About this task >> Return each line of the listing that follows in which the string "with" can be found.
━━━━━━━━━━
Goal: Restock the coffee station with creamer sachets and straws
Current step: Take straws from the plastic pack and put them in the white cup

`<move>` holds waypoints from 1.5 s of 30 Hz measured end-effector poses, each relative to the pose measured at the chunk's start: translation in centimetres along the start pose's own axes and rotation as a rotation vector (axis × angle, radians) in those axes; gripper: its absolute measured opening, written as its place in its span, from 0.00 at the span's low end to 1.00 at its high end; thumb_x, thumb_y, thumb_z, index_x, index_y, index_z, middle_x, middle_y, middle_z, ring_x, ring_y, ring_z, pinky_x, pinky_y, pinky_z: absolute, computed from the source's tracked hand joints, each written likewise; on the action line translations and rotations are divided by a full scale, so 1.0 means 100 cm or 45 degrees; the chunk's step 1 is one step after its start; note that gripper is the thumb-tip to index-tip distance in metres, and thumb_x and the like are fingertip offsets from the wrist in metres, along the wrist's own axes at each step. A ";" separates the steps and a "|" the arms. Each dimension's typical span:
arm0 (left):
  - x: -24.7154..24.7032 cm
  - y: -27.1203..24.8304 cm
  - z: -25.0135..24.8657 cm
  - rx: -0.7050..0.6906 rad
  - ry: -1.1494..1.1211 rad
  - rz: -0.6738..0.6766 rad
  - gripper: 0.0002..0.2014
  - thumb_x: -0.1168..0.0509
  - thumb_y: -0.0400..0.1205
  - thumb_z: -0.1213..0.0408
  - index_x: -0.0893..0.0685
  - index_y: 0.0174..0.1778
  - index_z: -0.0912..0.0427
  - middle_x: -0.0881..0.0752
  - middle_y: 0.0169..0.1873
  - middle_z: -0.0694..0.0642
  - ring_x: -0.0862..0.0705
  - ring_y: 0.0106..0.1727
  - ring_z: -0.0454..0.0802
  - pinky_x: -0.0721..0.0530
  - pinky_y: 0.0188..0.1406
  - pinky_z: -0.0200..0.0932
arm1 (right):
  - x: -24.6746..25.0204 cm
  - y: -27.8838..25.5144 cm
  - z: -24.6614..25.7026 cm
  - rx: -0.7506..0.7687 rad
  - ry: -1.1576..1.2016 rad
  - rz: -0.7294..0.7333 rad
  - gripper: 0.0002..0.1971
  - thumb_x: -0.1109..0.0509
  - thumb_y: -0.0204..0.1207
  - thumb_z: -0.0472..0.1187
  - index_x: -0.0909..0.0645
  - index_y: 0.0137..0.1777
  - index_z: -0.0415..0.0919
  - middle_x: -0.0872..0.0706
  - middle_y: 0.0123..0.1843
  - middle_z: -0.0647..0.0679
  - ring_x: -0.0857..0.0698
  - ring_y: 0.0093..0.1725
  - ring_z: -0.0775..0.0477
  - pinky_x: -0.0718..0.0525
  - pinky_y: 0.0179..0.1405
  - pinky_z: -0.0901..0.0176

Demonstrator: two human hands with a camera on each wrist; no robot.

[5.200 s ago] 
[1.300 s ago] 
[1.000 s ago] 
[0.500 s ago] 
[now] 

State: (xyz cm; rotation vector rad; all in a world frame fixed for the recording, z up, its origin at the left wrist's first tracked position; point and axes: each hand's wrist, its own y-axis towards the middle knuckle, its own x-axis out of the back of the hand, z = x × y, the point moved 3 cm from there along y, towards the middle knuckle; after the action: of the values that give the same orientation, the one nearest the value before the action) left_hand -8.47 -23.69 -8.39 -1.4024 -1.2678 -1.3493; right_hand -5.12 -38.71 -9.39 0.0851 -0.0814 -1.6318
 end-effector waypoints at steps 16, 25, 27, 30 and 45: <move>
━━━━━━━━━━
Reply to the exercise >>
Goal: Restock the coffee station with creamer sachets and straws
Demonstrator: two human hands with a camera on each wrist; no robot.

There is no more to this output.